Mittelschwaebische Nachrichten
Eine längst verschwundene Gemeinde
Auch in Neuburg siedelten vor Jahrhunderten Juden. Heute erinnert (fast) nichts mehr an deren Anwesenheit
Ein durch und durch schwäbischer Ort mit schönem Marktplatz, einer erhöhten Kirche und über allem thronend das Schloss. So erscheint Neuburg dem heute Reisenden, imposant sowohl aus der Nahperspektive als auch aus der Ferne. Sicherlich, Gotteshaus und Herrschaftssitz sind schon alt, standen in ähnlicher Form schon zu Zeiten, als die Vöhlin oder die Ellerbacher den Marktflecken an der Kammel regierten. Dennoch legten gerade Letztere den Grundstock zu einer Entwicklung, welche nahezu 250 Jahre andauerte, heute jedoch weitestgehend in Vergessenheit geraten ist. Allenthalben bekannt unter der Bevölkerung sind bestenfalls noch die ehemaligen jüdischen Gemeinden
in Krumbach (Hürben) und Ichenhausen, stellten sie doch auch aufgrund ihrer Größe einen bedeutenden Faktor im Gesellschaftsund Wirtschaftsleben dar.
Wer verbinde aber nun gerade Neuburg mit einer jüdischen Siedlungstätigkeit, da doch solche symbolträchtigen Bauwerke wie Synagoge, rituelles Bad oder Begräbnisstätte hier fehlen? Entscheidend war das ferne Jahr 1348. Die vormaligen Besitzer Neuburgs, die Grafen von Neuffen, waren in männlicher Linie ausgestorben.

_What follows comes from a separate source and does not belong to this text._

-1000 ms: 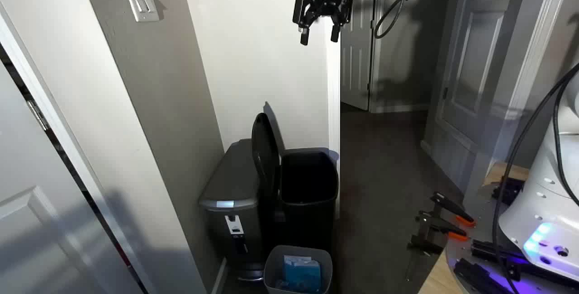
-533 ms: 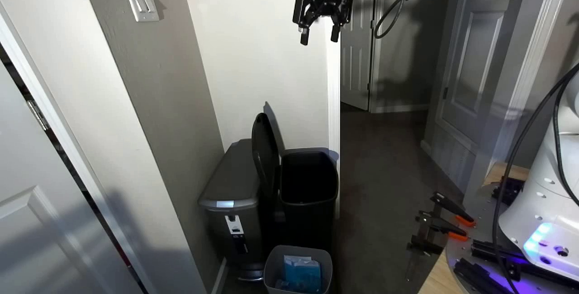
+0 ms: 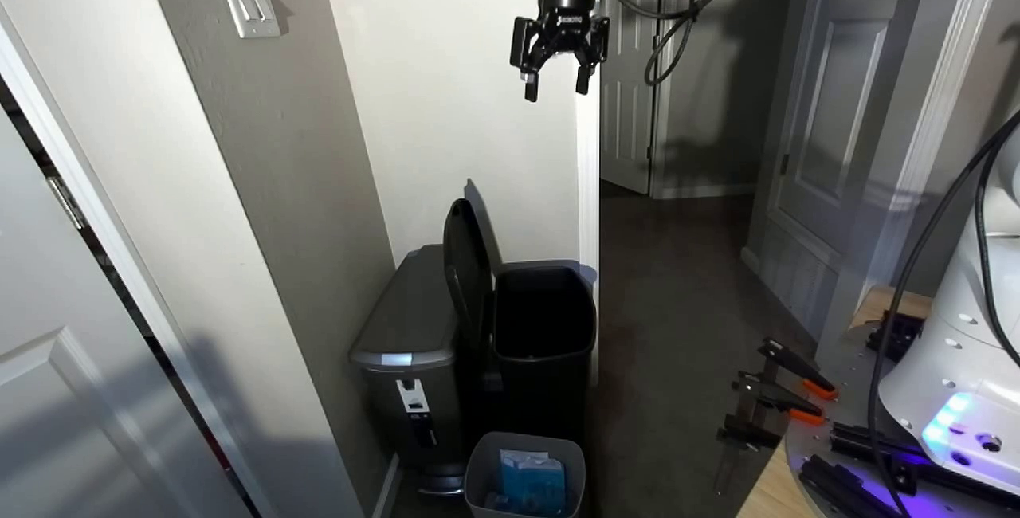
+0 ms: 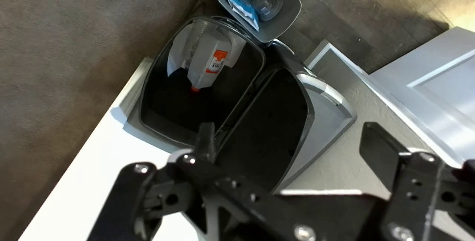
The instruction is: Close the bin completely
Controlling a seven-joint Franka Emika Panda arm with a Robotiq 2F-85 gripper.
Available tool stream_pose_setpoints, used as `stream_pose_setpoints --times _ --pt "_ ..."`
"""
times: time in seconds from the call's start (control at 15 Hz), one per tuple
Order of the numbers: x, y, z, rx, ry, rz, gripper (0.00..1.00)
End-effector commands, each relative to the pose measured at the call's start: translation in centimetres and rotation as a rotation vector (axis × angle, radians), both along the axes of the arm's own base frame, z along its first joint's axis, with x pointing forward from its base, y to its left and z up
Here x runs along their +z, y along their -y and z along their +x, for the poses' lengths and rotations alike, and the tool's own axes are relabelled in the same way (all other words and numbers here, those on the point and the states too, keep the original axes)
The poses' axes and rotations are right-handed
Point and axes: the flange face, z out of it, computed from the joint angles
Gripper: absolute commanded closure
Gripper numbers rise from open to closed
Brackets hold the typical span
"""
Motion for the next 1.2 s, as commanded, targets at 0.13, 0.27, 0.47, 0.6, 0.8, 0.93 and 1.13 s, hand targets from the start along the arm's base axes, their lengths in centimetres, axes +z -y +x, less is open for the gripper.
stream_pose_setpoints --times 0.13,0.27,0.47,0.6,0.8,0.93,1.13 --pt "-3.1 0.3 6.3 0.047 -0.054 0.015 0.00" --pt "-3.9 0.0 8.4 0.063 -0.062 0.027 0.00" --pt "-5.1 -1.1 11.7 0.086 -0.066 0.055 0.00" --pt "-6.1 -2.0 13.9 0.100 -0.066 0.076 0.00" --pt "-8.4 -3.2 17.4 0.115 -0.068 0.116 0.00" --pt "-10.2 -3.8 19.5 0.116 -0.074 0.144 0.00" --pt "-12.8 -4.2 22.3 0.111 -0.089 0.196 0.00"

Kaiser Karl IV., jener berühmte Baumeister des mittelalterlichen Prag vergab daraufhin das Lehen an der Kammel seinem Reichsmarschall Burkhard von Ellerbach. Dessen Nachfolger aus jener habsburgisch-luxemburgisch und somit anti-wittelsbacherisch gesinnten Familie war es dann auch, der 1431 erste Juden in dem kleinen Ort ansiedelte. Hierbei handelte es sich in erster Linie um Vertriebene aus der Reichstadt Donauwörth. Im Gebiet der Markgrafschaft Burgau, zu welcher Neuburg österreichischlandesherrlich gehörte, fanden sie Aufnahme. Die Neusiedler bekamen einen Straßenzug zugewiesen, der sich am westlichen Ende des Ortes befand: Noch im vorvergangenen Jahrhundert hieß die jetzige Bergstraße „Judengasse“und diese führte hinauf zum heute noch so genannten „Judenberg“. Und da sind wir auch an jener Stelle, an welcher der einstige Friedhof der Gemeinde vermutet wird.
Wie auch in den oben genannten Orten mit jüdischer Bevölkerung, befand sich also auch in Neuburg die
Begräbnisstätte weit außerhalb der Bebauung. Heute erinnert nichts an die einstigen Grablegen der israelitischen Ansiedlung, ebenso wenig wie Synagoge, Schule und Metzgerei. Erstere soll, glauben wir der Überlieferung am unteren Ende der Bergstaße (Judengasse) gestanden haben, dort wo diese in den Marktplatz mündet. Daneben stand bis 1957 wohl das Haus des damaligen Synagogendieners und Schullehrers. Die Lage der anderen kultisch-kulturellen Gebäude kann nach all den Jahren nicht mehr nachvollzogen werden, lässt sich aber mit Sicherheit auf den Straßenzug der ehemaligen Judengasse begrenzen. Um 1675 – Neuburg war zwischenzeitlich über die Herren von Rechberg an die Vöhlin gefallen – muss die Gemeinde aufgehört haben zu existieren. Zwar verfügte bereits der Burgauer Markgraf Karl zu Beginn des 17. Jahrhunderts die Ausweisung der Juden aus seinem Territorium, musste sich kurz darauf jedoch seiner habsburgischen Verwandtschaft in Wien beugen: Kaiser Matthias erließ ein Mandat, welches der jüdischen Bevölkerung keine zusätzlichen Beschwernisse auferlegte. Kurzum: Es wurden noch ein paar Jahre Aufschub gewährt. Dennoch schien es offensichtlich, dass den Juden in Neuburg keine allzu große Zukunft mehr beschienen war. Mit einiger Wahrscheinlichkeit kann davon ausgegangen werden, dass sich diese in die nahen größeren Gemeinden wie Hürben oder Ichenhausen integrierten, welche bis zu deren Vernichtung in der Zeit des Nationalsozialismus Bestand hatten.